5 comentários para “'Orangotangos' significa 'Povo da Floresta'"

  1. Dezembro 3, 2022 em 10: 19

    É claro que o dinheiro deve ser recolhido e gasto para a preservação da biosfera, mas tais gastos também incluem a ironia de que o crescimento económico e a exploração ambiental são a fonte “desejada” de tais dinheiros. A outra opção é a biológica natural: que cada pessoa (ou na verdade uma grande maioria) assuma a lacuna na produção e no consumo, colocando a mão humana na manutenção de si e da comunidade. Os valores e as expectativas devem mudar de “ganhar mais dinheiro no sistema económico como um meio de satisfazer as nossas necessidades” para “chegar a expectativas racionais e aprender as competências e criar oportunidades para satisfazer essas expectativas mais realistas”.

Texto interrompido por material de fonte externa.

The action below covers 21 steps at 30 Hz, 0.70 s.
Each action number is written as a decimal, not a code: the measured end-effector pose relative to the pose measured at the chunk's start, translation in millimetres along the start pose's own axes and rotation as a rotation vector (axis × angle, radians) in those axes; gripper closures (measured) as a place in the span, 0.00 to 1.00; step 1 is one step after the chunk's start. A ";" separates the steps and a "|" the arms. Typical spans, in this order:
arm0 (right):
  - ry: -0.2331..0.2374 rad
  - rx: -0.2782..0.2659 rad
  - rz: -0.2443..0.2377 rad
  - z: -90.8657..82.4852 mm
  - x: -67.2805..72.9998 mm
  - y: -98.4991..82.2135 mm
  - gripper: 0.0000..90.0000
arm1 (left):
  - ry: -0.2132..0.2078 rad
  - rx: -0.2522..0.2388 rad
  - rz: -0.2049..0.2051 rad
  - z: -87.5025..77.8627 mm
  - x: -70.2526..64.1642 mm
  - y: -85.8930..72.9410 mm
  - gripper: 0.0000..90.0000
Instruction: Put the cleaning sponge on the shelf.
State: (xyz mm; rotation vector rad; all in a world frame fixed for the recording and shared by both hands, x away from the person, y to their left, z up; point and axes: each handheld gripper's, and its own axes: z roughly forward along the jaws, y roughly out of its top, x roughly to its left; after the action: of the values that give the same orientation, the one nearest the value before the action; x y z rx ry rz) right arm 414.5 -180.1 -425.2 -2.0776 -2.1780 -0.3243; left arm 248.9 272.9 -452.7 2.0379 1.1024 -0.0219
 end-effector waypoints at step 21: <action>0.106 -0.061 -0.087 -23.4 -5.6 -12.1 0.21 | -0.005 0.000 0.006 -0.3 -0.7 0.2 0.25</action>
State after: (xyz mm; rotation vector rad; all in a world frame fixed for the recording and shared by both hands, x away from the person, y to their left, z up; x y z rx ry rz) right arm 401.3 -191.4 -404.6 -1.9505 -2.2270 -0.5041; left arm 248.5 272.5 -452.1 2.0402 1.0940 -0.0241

    As nossas sociedades e sistemas políticos estão muito longe de tal compreensão, mas é, outra ironia, o método utilizado para repatriar orangotangos das habitações humanas para regressarem à vida na “sua” selva.

  2. Rudy Haugeneder
    Dezembro 2, 2022 em 12: 14

    A destruição continua. Feliz Natal.

  3. Vera Gottlieb
    Dezembro 2, 2022 em 06: 02

    Todas essas reuniões mundiais... chame-as do que quiser. O resultado final é sempre o mesmo: avançar a causa dos ricos.

  4. Bardamu
    Novembro 30, 2022 em 19: 10

    Um brinde a Prashad e aos muitos pontos positivos aqui.

    Os humanos também são “povos da floresta”; estamos apenas fazendo isso mal. Precisamos de criar alternativas para comer e usar água e aquecer as nossas casas para que possamos parar de alimentar as indústrias que destroem o planeta acima, abaixo e à nossa volta. Muito poucos deixarão de queimar gasolina enquanto desligar o carro significa despejo. Poucos deixarão de comprar alimentos à distância antes que os alimentos à curta distância estejam disponíveis. Ninguém vai desligar deliberadamente o seu próprio gás quando isso é tudo o que impede a casa e os canos de congelarem – e a política “pública” está prestes a mostrar-nos cerca de meio continente de exemplos disso durante os próximos meses.

    Sabemos que o pessoal de Biden mandou explodir os oleodutos Nordstream: ele confessou antecipadamente. Mas nada disso significa que DeSantis ou Trump ou Putin ou a próxima personificação dos nossos problemas se tornará um salvador. Isto não exige apenas uma greve – na qual os trabalhadores saem, negociam e depois regressam com um novo contrato para tornar um negócio novamente viável. Trata-se de uma questão de abandonar uma economia que em breve não conseguirá reconstituir-se, pelo menos na sua forma actual, com a ideia de construir um sistema que irá – e nunca mais voltará.

    Somos gente da floresta também e isso nos passou geneticamente: não é uma questão de escolha. É melhor pegarmos e plantarmos algumas árvores.

  5. Charlie Darwhin
    Novembro 30, 2022 em 17: 26

    Desculpe, primos, mas o próximo inverno nuclear será muito difícil. É quase certo que isso acabará comigo. Espero que você sobreviva. Da próxima vez, se você vir 'primos' começando a 'agir de forma civilizada', elimine-os mais cedo enquanto você ainda tem vantagem.